Is that a engine always do the things he likes, wich the oponent maybe
likes but maybe not and thus differing in the evaluation?
Yes, if you replace "like" with "judge as the only correct move".
First, "Optimism" goes in both ways: If White thinks that it stands better than Black thinks it does, then Black also thinks that it stands better than White thinks it does.
They may be a half-move away from each other in their evaluation, but modern engines are blunder-proof enough that their evaluation score usually doesn't just wildly jump around after each new move, so you can usually safely compare the average between White's evaluation of move N-1 and the one of move N+1 with Black's evaluation of move N.
The case that both sides are "optimistic" occurs much more often than the case that they are both "pessimistic" because usually, both sides employ the Minimax-Algorithm in one way or the other. In theory, if one side plays perfectly, the evaluation score will never actually improve for it on its own move: "Perfectly" entails that they will not be "surprised" to find a better move. If one exists, it will already be incorporated in the current evaluation and thus not change it. The only way that this evaluation score changes if the opponent makes a mistake.
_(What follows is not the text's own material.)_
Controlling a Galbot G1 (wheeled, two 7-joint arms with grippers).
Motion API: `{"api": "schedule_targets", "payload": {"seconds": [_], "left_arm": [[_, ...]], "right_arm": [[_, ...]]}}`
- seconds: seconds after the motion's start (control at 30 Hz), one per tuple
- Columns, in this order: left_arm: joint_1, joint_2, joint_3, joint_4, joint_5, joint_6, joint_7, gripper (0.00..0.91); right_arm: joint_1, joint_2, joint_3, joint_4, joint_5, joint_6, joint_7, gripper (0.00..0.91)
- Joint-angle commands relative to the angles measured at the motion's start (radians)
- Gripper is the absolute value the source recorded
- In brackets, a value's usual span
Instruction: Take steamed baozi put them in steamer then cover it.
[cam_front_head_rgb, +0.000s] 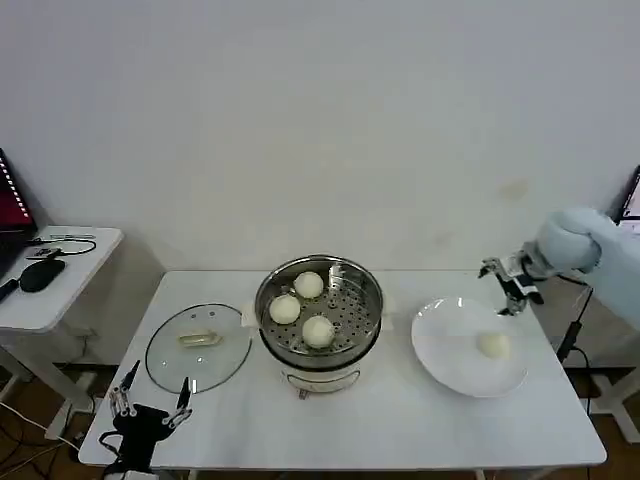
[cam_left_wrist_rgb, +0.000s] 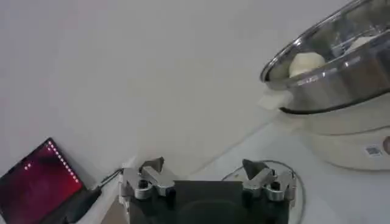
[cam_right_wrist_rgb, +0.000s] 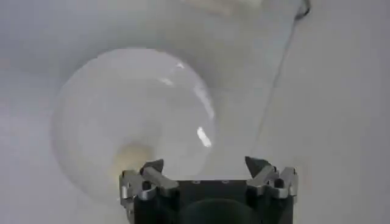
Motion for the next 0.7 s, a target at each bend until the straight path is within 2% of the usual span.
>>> {"api": "schedule_targets", "payload": {"seconds": [0.03, 0.2, 0.3, 0.7], "left_arm": [[0.014, -0.003, 0.000, -0.003, 0.006, -0.002, -0.002, 0.907], [0.028, -0.015, 0.000, -0.003, 0.016, -0.006, -0.005, 0.907], [0.027, -0.018, -0.005, -0.003, 0.016, -0.004, -0.005, 0.907], [0.029, -0.020, -0.019, 0.009, 0.014, -0.006, -0.004, 0.907]], "right_arm": [[-0.321, -0.039, 0.298, -0.108, -0.074, 0.023, -0.023, 0.907], [-0.368, 0.041, 0.354, -0.175, -0.110, 0.006, -0.019, 0.907], [-0.383, 0.075, 0.363, -0.215, -0.150, 0.006, -0.024, 0.907], [-0.380, 0.245, 0.388, -0.391, -0.191, 0.019, -0.008, 0.907]]}}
Modern engines don't play perfectly (yet), but the idea is the same: If one engine plays a move, there are only two ways the other engine will judge it: It either agrees that this was the correct move (the difference between their evaluation scores stays the same), or it will disagree because it thinks there was a better move that it used as the score for the position until now (the difference between the scores will increase in the "optimistic" direction). The third case that it disagrees "the other way round" (and the difference increases in the "pessimistic" direction) never happens, as that would mean that it until now intentionally used a score of a move that it judged non-optimal.
Engines never "like" the opponent's moves - they only judge whether or not they were mistakes. And as soon as both engines disagree over that, both will begin to think that the other has taken a path that is worse for them, causing what you call "optimism".
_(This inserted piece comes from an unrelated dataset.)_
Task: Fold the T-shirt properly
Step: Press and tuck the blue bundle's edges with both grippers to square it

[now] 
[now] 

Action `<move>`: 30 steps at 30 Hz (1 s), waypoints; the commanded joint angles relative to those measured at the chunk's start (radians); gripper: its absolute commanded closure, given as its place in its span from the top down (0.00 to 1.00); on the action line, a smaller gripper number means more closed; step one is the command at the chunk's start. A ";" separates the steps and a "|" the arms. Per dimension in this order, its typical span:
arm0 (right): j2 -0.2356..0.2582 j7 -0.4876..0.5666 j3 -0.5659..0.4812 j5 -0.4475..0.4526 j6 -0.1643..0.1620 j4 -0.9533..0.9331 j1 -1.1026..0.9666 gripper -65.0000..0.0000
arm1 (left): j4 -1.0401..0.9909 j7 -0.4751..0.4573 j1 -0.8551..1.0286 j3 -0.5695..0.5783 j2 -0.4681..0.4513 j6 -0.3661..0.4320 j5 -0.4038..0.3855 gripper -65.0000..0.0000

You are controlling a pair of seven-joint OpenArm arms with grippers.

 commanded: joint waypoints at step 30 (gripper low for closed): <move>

What does indeed happen is reevaluation based on the now deeper search horizon, and that blurries the effect a bit again (maybe the engine to move saw something which the other couldn't see yet on its previous move, so the other actually does have to decrease its own score). But as said, most modern engines are able to avoid large jumps in their evaluation (because they realize that they missed something) for the most part, so the "optimism effect" is more influential.